TASK BRIEF:
Using the listing below, please gather every line containing the word "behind".

DATA FOR PROCESSING:

---

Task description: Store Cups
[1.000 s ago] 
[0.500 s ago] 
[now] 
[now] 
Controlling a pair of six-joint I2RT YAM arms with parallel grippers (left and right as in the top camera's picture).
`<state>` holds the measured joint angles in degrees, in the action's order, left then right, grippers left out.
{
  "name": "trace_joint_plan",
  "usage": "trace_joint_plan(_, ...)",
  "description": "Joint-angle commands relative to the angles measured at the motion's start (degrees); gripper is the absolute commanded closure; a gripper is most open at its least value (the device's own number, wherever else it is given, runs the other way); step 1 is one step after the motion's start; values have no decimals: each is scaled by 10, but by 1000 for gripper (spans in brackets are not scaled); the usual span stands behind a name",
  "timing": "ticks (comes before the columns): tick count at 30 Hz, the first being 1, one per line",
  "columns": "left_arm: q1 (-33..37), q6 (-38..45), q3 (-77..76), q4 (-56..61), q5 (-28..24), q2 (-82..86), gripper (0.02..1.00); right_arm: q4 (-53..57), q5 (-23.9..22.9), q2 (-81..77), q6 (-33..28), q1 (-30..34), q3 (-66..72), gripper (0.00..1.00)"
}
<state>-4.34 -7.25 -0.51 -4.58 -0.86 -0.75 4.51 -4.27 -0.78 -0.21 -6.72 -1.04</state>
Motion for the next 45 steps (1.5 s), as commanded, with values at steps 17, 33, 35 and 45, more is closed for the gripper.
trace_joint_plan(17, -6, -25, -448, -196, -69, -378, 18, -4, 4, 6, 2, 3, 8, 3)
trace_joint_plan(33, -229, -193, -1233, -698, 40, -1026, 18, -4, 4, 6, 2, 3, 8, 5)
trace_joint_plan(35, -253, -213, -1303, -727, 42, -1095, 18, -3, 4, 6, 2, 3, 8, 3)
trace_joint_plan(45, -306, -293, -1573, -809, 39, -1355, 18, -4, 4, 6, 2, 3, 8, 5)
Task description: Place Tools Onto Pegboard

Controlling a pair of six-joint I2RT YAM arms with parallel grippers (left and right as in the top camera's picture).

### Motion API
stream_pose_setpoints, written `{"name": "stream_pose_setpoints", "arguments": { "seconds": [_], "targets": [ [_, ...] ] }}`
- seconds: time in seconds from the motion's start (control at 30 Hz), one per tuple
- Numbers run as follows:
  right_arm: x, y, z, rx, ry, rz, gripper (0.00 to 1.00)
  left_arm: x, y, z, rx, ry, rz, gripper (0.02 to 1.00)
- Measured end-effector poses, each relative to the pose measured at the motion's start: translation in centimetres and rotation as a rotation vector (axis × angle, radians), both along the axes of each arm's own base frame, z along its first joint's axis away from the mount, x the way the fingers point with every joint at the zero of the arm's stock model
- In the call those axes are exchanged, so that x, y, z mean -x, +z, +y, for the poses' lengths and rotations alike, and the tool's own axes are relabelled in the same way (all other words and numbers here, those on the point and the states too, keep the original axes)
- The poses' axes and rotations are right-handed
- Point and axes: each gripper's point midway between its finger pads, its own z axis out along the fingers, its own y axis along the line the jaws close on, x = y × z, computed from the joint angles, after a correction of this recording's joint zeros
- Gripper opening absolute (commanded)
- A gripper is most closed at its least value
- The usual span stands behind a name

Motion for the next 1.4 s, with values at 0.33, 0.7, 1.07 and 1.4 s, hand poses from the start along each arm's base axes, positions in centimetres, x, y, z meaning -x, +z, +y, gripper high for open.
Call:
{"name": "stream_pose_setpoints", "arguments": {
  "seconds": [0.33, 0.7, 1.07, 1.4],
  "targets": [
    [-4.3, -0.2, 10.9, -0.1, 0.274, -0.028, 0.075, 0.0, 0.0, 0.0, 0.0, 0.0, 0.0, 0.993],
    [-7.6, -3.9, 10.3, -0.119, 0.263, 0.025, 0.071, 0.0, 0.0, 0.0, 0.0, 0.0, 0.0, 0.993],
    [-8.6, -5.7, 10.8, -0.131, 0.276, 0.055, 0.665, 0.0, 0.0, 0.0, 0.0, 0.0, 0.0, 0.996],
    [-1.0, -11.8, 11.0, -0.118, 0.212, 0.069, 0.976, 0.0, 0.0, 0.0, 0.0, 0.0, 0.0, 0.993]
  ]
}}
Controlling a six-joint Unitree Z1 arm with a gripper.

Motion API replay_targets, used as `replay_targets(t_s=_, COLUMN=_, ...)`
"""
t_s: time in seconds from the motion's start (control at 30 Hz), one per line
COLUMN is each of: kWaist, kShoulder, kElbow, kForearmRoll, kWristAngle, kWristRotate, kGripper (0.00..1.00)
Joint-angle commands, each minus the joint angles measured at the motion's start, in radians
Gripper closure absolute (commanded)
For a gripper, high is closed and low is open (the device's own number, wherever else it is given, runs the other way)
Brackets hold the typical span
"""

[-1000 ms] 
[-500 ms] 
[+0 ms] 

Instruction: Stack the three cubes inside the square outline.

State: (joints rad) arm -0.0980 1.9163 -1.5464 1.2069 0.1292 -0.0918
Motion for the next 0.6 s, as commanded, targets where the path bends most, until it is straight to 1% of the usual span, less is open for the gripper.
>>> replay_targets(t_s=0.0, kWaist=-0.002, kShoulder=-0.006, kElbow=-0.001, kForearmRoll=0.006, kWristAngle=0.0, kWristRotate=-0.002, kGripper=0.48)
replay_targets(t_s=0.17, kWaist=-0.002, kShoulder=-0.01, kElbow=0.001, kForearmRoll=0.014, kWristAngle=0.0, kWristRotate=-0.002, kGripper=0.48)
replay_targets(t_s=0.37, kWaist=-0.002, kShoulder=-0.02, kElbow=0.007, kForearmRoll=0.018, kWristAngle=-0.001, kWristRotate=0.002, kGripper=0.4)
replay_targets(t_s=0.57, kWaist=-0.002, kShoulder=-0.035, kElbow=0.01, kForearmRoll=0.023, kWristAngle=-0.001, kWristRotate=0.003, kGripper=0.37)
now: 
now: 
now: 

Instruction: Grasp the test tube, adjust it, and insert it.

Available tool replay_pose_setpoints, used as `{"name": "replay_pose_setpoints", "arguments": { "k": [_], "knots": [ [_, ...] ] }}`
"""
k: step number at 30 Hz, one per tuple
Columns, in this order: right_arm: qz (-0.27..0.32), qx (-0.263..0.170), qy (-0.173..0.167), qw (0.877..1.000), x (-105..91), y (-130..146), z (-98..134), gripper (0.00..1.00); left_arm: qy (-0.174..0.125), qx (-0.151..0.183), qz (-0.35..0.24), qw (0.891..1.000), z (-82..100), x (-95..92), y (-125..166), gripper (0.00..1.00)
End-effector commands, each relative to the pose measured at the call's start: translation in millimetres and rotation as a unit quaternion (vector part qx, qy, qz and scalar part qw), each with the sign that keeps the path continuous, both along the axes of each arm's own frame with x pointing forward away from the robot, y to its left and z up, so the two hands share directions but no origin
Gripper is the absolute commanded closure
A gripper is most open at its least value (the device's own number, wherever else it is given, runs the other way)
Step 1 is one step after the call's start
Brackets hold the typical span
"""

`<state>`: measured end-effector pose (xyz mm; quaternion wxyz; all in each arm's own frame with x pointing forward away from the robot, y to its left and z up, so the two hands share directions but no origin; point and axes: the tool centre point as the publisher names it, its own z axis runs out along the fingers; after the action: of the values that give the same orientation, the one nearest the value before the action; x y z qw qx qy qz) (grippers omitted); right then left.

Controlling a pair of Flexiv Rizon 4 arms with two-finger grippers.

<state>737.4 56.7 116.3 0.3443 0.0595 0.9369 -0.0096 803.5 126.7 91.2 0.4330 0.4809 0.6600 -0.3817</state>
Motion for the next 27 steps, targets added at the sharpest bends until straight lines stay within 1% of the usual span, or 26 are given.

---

ANSWER TO THE PROBLEM:
  "description": "Joint-angle commands relative to the angles measured at the motion's start (degrees); gripper is the absolute commanded closure; a gripper is most open at its least value (the device's own number, wherever else it is given, runs the other way); step 1 is one step after the motion's start; values have no decimals: each is scaled by 10, but by 1000 for gripper (spans in brackets are not scaled); the usual span stands behind a name",
- The usual span stands behind a name

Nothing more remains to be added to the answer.